* _TASK PROMPT_: What lines in the records below mention "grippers"? List them all.
BEGIN DATA EXTRACTS
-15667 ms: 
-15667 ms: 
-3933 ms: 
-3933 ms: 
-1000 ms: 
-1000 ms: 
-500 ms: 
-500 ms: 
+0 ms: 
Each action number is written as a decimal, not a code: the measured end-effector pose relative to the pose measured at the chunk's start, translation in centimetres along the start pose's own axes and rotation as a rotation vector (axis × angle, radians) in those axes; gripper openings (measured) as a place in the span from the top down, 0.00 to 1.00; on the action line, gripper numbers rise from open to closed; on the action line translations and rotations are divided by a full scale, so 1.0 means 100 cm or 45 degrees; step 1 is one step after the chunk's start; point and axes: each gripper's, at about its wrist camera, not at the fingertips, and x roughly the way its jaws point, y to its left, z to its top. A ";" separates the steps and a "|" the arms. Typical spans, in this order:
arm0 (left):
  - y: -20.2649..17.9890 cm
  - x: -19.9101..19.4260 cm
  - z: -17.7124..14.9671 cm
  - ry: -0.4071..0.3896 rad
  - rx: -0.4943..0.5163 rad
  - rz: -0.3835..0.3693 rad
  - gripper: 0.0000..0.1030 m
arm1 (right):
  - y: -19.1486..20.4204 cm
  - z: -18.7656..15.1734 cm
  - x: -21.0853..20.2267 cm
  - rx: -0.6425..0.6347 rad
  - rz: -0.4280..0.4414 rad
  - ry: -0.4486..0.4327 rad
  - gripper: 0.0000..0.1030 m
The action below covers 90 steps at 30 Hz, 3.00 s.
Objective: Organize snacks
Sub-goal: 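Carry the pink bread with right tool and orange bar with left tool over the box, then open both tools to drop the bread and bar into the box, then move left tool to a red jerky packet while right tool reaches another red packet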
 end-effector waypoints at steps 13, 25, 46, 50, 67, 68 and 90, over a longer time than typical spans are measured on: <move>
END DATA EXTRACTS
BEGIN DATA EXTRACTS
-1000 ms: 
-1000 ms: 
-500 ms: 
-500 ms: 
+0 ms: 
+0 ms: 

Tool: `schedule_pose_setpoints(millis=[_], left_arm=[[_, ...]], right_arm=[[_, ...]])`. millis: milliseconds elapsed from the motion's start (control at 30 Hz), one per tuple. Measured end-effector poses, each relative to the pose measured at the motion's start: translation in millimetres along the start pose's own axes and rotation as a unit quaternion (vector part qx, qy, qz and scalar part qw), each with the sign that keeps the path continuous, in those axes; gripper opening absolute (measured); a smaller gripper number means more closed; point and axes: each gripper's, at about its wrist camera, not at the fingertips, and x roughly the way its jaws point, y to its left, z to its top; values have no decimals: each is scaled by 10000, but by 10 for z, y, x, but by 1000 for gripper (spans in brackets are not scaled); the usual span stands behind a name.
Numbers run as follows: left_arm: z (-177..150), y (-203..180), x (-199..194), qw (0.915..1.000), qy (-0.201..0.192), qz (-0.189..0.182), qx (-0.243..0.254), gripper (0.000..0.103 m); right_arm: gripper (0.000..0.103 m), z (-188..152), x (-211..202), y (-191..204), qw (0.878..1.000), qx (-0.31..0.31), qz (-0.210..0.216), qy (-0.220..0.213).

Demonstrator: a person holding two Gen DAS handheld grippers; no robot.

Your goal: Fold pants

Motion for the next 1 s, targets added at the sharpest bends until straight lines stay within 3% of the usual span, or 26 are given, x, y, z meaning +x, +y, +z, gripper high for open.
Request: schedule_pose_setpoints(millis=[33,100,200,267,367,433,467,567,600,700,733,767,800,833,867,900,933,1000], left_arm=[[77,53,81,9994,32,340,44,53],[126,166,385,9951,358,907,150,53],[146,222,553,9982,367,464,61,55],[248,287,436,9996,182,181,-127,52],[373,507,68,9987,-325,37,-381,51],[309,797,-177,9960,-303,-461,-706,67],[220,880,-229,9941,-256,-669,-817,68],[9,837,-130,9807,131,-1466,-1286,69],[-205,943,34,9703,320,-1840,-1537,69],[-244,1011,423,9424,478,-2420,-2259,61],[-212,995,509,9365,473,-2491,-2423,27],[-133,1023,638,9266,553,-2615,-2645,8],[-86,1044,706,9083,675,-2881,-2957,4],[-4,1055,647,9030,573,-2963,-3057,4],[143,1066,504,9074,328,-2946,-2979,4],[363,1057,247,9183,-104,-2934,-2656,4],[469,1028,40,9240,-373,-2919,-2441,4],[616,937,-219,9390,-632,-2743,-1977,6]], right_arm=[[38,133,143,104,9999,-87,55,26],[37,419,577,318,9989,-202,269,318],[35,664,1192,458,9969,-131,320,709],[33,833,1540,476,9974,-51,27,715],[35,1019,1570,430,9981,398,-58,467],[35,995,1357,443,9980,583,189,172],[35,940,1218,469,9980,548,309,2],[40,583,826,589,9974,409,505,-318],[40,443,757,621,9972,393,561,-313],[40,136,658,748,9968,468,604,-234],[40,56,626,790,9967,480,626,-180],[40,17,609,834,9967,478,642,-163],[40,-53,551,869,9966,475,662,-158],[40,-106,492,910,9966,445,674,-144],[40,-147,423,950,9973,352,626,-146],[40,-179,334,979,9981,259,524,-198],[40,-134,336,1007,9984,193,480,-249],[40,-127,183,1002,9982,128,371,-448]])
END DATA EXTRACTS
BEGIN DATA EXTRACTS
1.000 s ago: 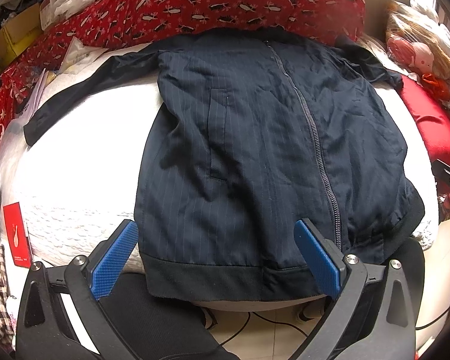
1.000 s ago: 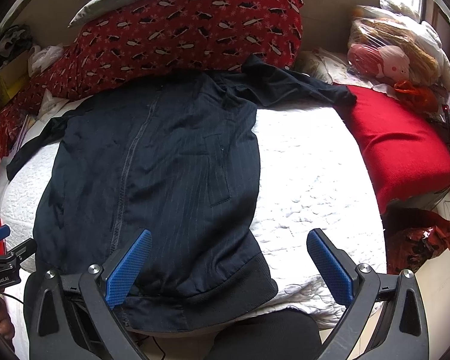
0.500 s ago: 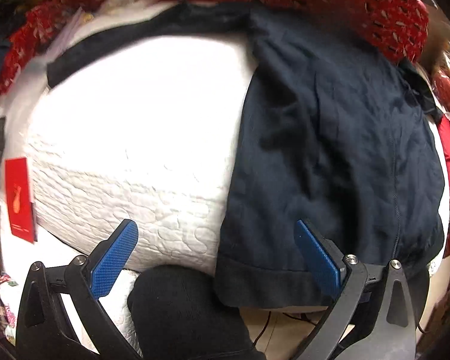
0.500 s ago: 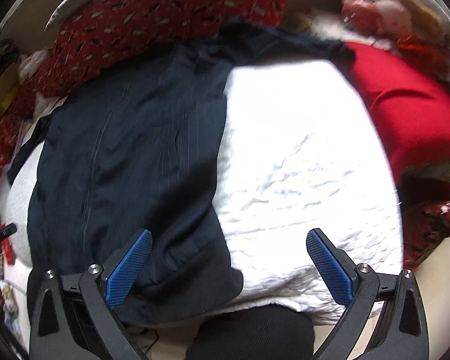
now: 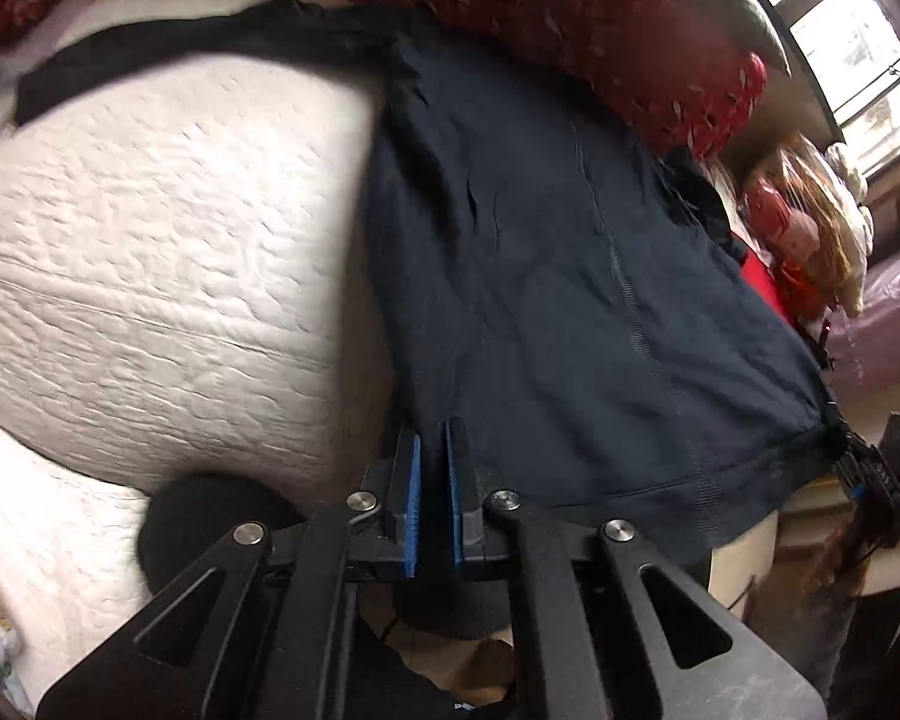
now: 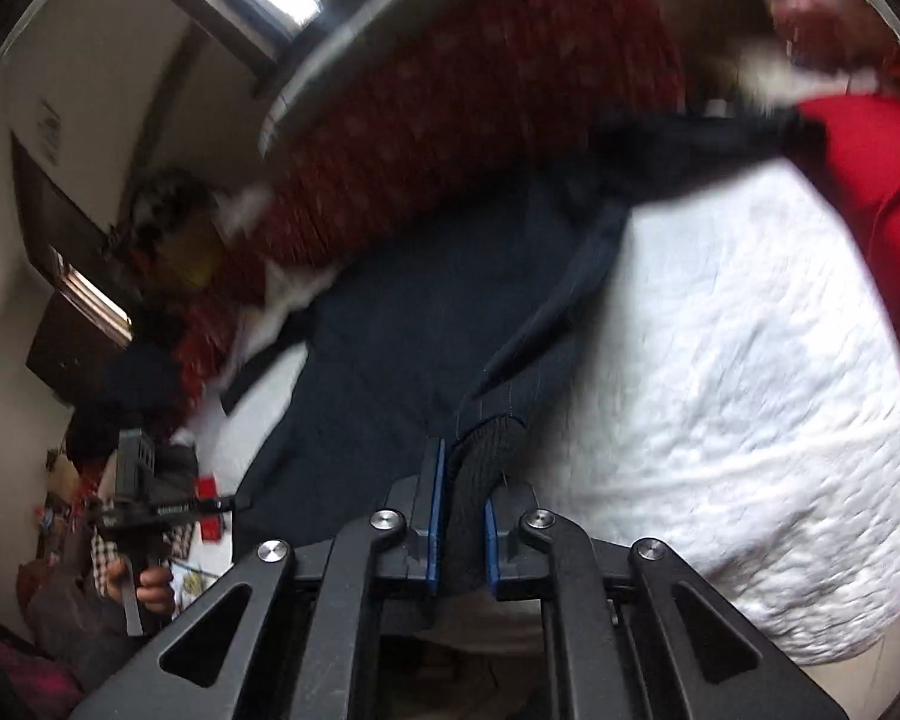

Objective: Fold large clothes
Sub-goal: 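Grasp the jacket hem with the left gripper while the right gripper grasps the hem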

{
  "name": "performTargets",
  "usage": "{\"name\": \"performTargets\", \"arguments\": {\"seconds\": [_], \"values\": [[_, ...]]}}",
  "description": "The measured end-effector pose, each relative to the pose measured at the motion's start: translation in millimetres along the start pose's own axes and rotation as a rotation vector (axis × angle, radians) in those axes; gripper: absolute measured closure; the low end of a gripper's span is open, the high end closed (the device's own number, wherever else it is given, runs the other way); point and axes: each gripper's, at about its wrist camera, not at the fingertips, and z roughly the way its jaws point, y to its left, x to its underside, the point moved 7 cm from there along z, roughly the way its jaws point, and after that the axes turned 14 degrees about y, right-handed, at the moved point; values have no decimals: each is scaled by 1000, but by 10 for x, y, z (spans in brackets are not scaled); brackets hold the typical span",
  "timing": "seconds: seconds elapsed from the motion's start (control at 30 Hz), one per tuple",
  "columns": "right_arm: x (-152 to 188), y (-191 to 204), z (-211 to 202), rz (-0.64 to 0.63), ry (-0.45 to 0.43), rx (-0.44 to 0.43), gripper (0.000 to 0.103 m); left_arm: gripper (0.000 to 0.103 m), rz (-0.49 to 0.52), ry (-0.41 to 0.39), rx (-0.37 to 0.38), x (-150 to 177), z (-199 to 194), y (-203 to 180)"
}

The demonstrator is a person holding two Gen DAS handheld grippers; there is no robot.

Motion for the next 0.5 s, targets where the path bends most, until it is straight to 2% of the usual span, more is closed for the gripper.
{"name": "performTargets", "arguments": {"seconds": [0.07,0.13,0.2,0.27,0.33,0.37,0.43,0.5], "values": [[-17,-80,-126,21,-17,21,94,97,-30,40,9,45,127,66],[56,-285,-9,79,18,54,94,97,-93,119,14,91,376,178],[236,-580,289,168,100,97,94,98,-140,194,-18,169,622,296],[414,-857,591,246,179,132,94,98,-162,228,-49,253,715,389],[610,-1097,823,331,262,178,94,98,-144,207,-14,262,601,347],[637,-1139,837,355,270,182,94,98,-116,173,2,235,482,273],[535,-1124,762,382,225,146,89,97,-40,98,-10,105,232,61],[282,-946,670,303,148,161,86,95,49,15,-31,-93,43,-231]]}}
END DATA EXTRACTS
* _TASK RESPONSE_:
Demonstrator: a person holding two Gen DAS handheld grippers; no robot.
The demonstrator is a person holding two Gen DAS handheld grippers; there is no robot.

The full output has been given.